I was feeling rundown at that particular point so I rubbed some into my face, neck, shoulders and behind my ears, as encouraged by the other side of the sachet. I wasn't in a fire-fight at that particular time, but I might have been later on.
Nothing happened at first that I can recall—the process is gradual. It builds up and eventually gets the mind racing as promised. But "better concentration"? I found it hard to concentrate my mind was racing so fast. I have heard rumours of this particular product putting someone to sleep and making them miss their stop while on a train. I couldn't sleep for feeling the brain-juice run through my head at ridiculous speeds. Anxiety was rife—but I was used to it, as it was a frequent result of the caffeine binges I'd endured as a child. This in itself was not enough to thoroughly understand this product. I devised two tests that would see if Octane really did bring out my peak physical and mental performance.
Test 1: 2.5km run + 3km swim + 2.5 km run
After a long day at work (when I'd planned to undergo this particular test), I find that I'm fatigued, so I felt that rubbing some of this performance enhancer would help me out for stamina and wotnot. The first half of the initial run leg was as normal, but soon after, the brain-juices thing started happening again, and I found my mind starting to wander.
I fail to recall exactly what I was thinking when I showered down with some old and sweaty man who'd just walked out from the sauna, and prepared myself for the swim leg of the test. I was worried that the pool would wash away the precious goo that I was supposed to be assessing, but it wouldn't have made much of a difference. It was inside me now—I could feel it coursing through my veins.
Concentration was a thing of the past and my mind was in other places, doing other things. Asking stupid questions that I normally don't have time to care about. Who was the new lady running the aquafit class in the next lane? How long is this bonehead in front of me going to torture me with his slowness before getting out? Both are mysteries, as are the other things I was wondering about, but had no time to answer before new questions would pop up.
If a swimmer is asked about "what do you think about while you're training" and they say anything other than "umm...counting laps" then they're either lying or water-logged. The point of counting laps is so that you know how long until it's time to get out. This invigorating wipe-on stuff had distracted my mind so much so that I found myself having to re-swim about 12 laps because I'd lost track of where I was at. The leg and feet cramping began about 10 laps shy of my target, but I persevered, as I felt confident that Octane would have something to conquer that sort of thing.
But it didn't.
As I ran back out into the night to complete the final stage of this test, my calf muscles cramped up so much that they were visibly distorted. My calves went concave, but my mind was elsewhere as I ran the rest of the way home without incident.
That night I failed to sleep, as my brain was so witched on, that I had nothing to do but stare at the ceiling until I eventually passed out from boredom.
Test 2: Baseball
Baseball is a game where you need your wits about you. Total concentration is needed, and the ability to know what is going on in a few specific locations around the diamond. This is where the ADHD-like properties the Octane yielded unto me actually came in handy. My mind was sharp, and could track the ball better from the outfield (much respect) and I was seeing the ball better from the pitcher's ugly hand. I was a jumpy bastard all game and drove everyone nuts with my jitters and slight stammer on some words.

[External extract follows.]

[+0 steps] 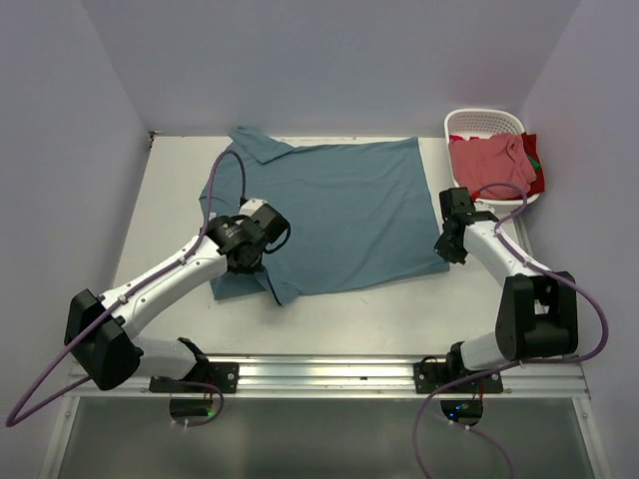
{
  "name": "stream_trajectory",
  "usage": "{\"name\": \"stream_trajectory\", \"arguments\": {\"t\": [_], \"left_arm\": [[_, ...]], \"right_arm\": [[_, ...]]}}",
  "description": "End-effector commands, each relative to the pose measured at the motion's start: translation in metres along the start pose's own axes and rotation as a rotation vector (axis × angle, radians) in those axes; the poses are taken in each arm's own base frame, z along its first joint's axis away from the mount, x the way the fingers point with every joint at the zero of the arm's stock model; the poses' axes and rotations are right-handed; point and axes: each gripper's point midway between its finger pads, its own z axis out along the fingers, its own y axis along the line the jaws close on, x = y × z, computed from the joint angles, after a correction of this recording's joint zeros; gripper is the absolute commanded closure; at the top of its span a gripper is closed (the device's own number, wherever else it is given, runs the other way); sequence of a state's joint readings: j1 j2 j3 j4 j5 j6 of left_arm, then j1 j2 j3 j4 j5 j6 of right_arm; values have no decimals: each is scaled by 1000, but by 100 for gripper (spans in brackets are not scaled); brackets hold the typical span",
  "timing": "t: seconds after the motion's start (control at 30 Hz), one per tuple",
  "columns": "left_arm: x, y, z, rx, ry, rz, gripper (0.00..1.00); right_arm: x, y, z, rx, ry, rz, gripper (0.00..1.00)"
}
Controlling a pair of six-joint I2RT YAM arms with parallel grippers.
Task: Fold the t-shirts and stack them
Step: Fold the tshirt
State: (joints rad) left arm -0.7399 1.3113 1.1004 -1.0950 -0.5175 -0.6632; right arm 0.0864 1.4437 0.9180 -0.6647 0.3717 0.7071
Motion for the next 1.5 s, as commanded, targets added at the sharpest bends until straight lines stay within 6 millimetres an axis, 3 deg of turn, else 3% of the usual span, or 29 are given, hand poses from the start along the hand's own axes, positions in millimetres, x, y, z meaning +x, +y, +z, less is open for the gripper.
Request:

We lost the game, which is irrelevant, but their catcher was a total knob, which isn't.
Octane definitely has an impact on how your mind and body work. Don't put it in milkshakes. Don't get it in your eyes or nose. Those warnings (apart from the milkshake one, but it SHOULD be) are on the package for a reason. I'd recommend using this stuff a long time before bed. Or you don't have to—I'm not going to tell you how to live your life.